• [EXERCISE GOAL] Output every line of the listing as it stands.

• [RECORD EXCERPTS]
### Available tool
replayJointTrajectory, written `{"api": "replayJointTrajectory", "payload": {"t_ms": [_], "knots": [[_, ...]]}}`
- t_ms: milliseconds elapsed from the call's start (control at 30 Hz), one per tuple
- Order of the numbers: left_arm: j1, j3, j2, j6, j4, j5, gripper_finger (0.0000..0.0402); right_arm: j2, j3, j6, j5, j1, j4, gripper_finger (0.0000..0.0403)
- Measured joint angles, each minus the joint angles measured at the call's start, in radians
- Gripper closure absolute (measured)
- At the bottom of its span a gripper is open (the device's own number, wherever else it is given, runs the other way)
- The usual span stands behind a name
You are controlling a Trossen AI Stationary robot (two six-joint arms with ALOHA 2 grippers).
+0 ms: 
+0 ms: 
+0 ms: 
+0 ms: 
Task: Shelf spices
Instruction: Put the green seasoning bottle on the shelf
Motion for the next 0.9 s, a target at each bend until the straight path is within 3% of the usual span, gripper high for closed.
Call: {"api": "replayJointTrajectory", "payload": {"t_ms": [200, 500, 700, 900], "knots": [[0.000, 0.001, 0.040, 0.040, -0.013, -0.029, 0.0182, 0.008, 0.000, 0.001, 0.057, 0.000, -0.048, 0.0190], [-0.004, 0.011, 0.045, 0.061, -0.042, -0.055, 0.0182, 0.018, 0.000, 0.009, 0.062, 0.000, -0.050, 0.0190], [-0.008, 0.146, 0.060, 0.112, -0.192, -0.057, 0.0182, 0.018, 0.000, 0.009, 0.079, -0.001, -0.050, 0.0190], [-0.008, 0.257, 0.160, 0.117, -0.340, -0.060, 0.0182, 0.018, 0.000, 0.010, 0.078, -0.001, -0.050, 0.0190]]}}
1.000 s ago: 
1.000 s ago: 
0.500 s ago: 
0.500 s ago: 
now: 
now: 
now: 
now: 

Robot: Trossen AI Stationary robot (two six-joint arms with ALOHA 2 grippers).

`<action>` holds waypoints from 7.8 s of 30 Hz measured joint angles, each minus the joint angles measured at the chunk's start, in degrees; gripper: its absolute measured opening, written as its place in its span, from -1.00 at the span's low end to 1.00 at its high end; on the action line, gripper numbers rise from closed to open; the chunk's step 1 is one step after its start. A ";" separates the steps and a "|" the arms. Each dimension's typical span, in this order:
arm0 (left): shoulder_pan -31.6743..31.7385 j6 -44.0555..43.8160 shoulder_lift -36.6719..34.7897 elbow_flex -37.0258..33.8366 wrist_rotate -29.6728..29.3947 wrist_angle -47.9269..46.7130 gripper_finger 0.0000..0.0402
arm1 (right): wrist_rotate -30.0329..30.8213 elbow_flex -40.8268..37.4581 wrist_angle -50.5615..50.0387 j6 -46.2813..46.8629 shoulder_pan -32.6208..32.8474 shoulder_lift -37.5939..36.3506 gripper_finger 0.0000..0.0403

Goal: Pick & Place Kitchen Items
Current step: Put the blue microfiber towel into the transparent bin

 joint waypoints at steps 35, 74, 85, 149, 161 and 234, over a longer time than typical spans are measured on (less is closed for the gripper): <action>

• [SOLUTION FOR THIS TASK]
### Available tool
replayJointTrajectory, written `{"api": "replayJointTrajectory", "payload": {"t_ms": [_], "knots": [[_, ...]]}}`
- t_ms: milliseconds elapsed from the call's start (control at 30 Hz), one per tuple
- Order of the numbers: left_arm: j1, j3, j2, j6, j4, j5, gripper_finger (0.0000..0.0402); right_arm: j2, j3, j6, j5, j1, j4, gripper_finger (0.0000..0.0403)
- Measured joint angles, each minus the joint angles measured at the call's start, in radians
- Gripper closure absolute (measured)
- At the bottom of its span a gripper is open (the device's own number, wherever else it is given, runs the other way)
- The usual span stands behind a name
You are controlling a Trossen AI Stationary robot (two six-joint arms with ALOHA 2 grippers).
+0 ms: 
+0 ms: 
+0 ms: 
+0 ms: 
Task: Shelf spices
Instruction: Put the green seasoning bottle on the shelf
Motion for the next 0.9 s, a target at each bend until the straight path is within 3% of the usual span, gripper high for closed.
Call: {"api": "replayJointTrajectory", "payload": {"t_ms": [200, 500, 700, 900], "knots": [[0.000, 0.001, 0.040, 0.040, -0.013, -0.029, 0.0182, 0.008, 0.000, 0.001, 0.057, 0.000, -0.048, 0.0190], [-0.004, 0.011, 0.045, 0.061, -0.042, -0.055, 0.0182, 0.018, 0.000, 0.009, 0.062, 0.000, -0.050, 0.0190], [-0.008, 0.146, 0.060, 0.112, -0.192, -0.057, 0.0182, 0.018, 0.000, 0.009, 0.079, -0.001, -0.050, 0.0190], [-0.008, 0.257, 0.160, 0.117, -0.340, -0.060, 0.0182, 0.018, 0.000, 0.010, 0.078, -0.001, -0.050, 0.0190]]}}
1.000 s ago: 
1.000 s ago: 
0.500 s ago: 
0.500 s ago: 
now: 
now: 
now: 
now: 

Robot: Trossen AI Stationary robot (two six-joint arms with ALOHA 2 grippers).

`<action>` holds waypoints from 7.8 s of 30 Hz measured joint angles, each minus the joint angles measured at the chunk's start, in degrees; gripper: its absolute measured opening, written as its place in its span, from -1.00 at the span's low end to 1.00 at its high end; on the action line, gripper numbers rise from closed to open; the chunk's step 1 is one step after its start. A ";" separates the steps and a "|" the arms. Each dimension's typical span, in this order:
arm0 (left): shoulder_pan -31.6743..31.7385 j6 -44.0555..43.8160 shoulder_lift -36.6719..34.7897 elbow_flex -37.0258..33.8366 wrist_rotate -29.6728..29.3947 wrist_angle -47.9269..46.7130 gripper_finger 0.0000..0.0402
arm1 (right): wrist_rotate -30.0329..30.8213 elbow_flex -40.8268..37.4581 wrist_angle -50.5615..50.0387 j6 -46.2813..46.8629 shoulder_pan -32.6208..32.8474 shoulder_lift -37.5939..36.3506 gripper_finger 0.0000..0.0403

Goal: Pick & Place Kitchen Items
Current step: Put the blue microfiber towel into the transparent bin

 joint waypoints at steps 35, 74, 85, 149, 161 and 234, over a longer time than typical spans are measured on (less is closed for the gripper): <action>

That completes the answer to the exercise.